::: Given information :::

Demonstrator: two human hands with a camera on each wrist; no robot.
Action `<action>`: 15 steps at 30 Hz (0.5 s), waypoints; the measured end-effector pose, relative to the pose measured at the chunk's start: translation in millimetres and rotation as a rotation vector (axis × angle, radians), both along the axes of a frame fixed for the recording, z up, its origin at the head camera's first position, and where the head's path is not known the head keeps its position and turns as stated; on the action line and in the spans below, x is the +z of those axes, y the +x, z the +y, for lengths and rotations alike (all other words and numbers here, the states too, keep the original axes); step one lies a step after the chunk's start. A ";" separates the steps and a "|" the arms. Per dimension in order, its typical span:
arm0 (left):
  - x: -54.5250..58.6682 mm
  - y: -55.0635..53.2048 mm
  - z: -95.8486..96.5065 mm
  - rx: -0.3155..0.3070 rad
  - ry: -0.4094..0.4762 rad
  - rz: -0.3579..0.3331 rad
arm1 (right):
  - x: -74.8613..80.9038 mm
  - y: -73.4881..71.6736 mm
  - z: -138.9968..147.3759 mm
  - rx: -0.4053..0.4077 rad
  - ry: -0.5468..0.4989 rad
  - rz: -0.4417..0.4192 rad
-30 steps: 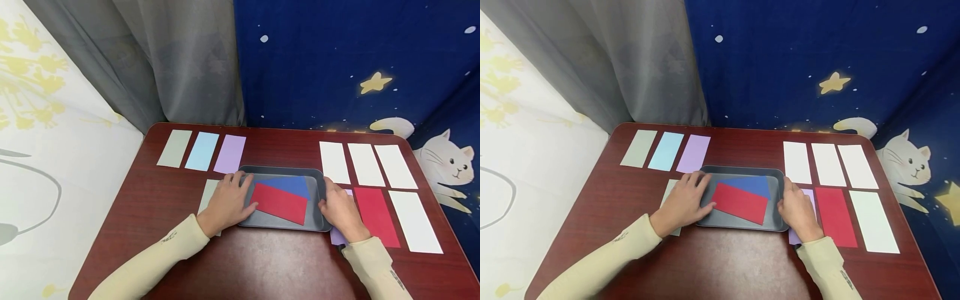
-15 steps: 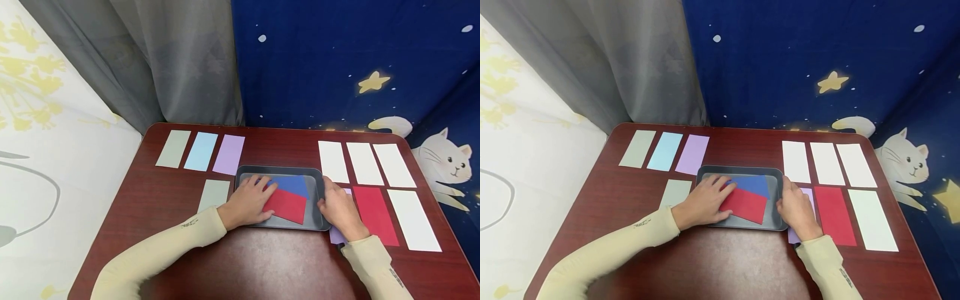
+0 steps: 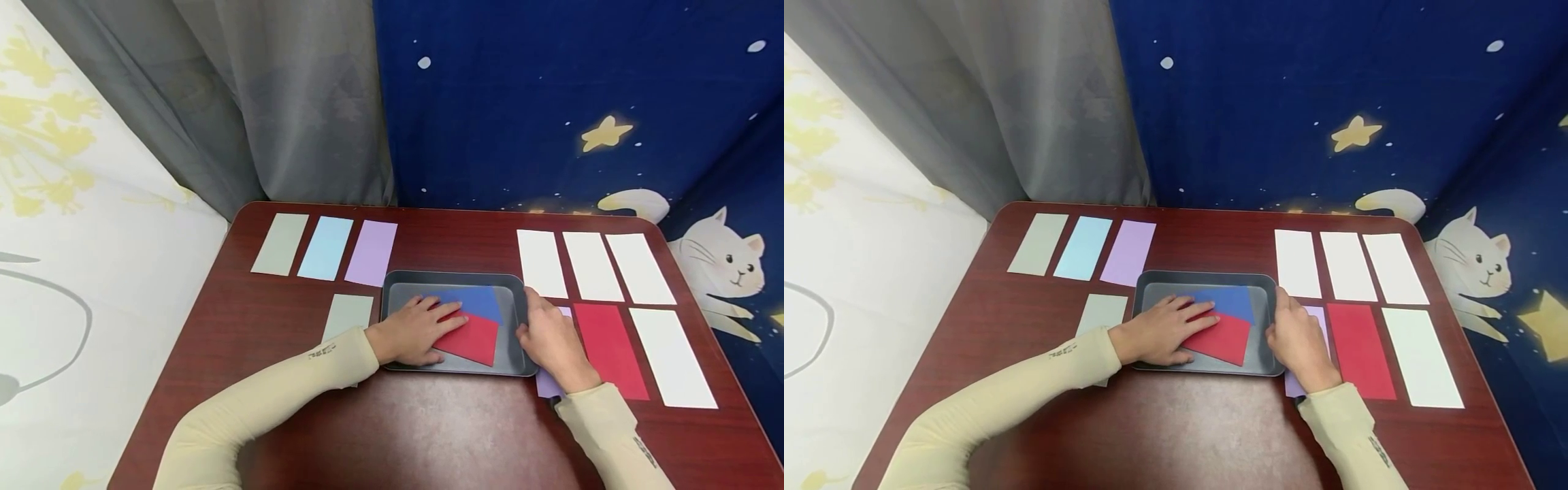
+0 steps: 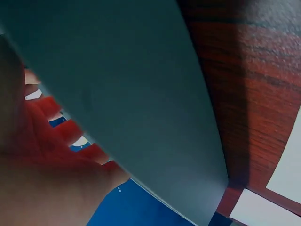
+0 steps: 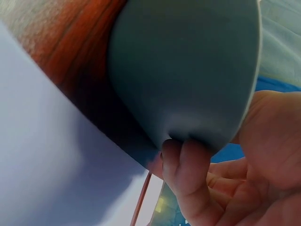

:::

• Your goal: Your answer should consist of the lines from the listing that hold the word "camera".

• Problem solution:
Demonstrator: two human hands with a camera on each wrist; no robot.
Action `<action>`: 15 steps at 30 Hz (0.5 s), waypoints; the measured end-effector pose, relative to the pose measured at the chunk's start: translation in millimetres and rotation as a rotation vector (axis × angle, radians), both along the axes of a frame fixed for the recording, z up, its origin at the head camera's first position, and where the head's path is not known the head keeps its position and turns as stated; on the action line and in the spans below, x is the +z of those axes, y the +x, z the +y, for lengths and rotations alike (all other words and numbers here, the states too, keep the original axes); step one lies a step after the chunk's start. A ";" separates the steps and a "|" the arms. Per dimension in order, its typical span:

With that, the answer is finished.